Purbaya menyatakan "Dari Pak Presiden nanti, bukan dari saya." terkait kewenangan penentuan kebijakan tersebut.
Ia mengaku tidak mempermasalahkan wacana tersebut dan masih menunggu keputusan resmi dari Presiden.
Purbaya menyampaikan "Kalau menteri sih nggak apa-apa, nanti kita lihat kebijakan Presiden seperti apa.".
Ia memperkirakan besaran pemotongan gaji menteri dapat mencapai sekitar 25 persen.
Purbaya mengatakan "Kayaknya 25 persen deh." mengenai kemungkinan besaran pemotongan tersebut.

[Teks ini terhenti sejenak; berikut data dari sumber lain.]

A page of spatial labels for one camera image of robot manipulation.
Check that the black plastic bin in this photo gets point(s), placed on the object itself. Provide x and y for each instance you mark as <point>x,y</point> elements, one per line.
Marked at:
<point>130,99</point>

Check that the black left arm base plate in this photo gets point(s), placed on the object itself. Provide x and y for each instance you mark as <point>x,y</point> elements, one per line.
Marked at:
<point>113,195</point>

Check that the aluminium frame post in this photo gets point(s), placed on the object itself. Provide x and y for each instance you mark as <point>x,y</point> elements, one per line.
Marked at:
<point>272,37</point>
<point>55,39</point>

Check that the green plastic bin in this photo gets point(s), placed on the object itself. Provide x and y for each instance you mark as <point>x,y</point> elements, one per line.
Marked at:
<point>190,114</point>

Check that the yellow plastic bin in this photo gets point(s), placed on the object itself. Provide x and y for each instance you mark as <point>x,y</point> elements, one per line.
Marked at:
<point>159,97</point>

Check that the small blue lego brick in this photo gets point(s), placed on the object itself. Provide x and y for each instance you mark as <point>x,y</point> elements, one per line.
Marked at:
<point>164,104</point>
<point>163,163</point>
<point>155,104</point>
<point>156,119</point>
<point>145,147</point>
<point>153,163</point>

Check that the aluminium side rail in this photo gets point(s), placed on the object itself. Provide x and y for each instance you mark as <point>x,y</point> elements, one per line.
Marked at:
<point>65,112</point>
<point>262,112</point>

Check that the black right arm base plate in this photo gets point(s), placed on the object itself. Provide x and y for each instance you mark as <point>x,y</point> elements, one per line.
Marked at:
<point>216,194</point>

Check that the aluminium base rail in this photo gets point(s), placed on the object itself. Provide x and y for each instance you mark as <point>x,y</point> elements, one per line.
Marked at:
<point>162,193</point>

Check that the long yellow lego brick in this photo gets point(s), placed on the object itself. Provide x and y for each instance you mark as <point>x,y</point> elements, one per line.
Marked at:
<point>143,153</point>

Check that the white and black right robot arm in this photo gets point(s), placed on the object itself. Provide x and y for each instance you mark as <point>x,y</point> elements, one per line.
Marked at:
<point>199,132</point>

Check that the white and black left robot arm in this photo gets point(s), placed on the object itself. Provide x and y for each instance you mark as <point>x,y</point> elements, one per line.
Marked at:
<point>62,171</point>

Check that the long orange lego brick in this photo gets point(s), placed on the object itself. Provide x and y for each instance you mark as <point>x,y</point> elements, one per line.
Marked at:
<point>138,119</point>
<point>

Dalam konteks efisiensi anggaran, pemerintah juga berencana menetapkan persentase pemotongan belanja kementerian dan lembaga.
Langkah ini diambil untuk meningkatkan efisiensi penggunaan APBN di tengah ketidakpastian ekonomi global akibat ketegangan geopolitik di Timur Tengah.
Purbaya mengungkapkan bahwa sebelumnya kementerian diminta melakukan pemotongan anggaran secara mandiri, namun tidak berjalan sesuai harapan.
Ia menyatakan "Saya minta tadinya kementerian untuk memotong sendiri, tapi mereka kalau disuruh gitu nggak mau memotong, dia naikkan semua malah.".
Ia menambahkan "Kalau bisa saya tentukan, saya potong berapa persen, nanti mereka yang sesuaikan." terkait mekanisme baru pemangkasan anggaran.
Kementerian Keuangan akan menyisir komponen belanja yang dapat ditunda sementara waktu sebagai bagian dari strategi efisiensi.
Fokus efisiensi diarahkan pada program yang tidak berdampak signifikan atau memiliki akselerasi lambat terhadap pertumbuhan ekonomi nasional.
Wacana pemotongan gaji menteri dan wakil menteri juga muncul sebagai bagian dari langkah penghematan anggaran negara.
Purbaya menyatakan dukungannya terhadap usulan tersebut sebagai bentuk solidaritas pejabat negara.
Ia mengatakan "Setuju. Oh itu bagus. Kalau itu bagus." terkait dukungan terhadap wacana tersebut.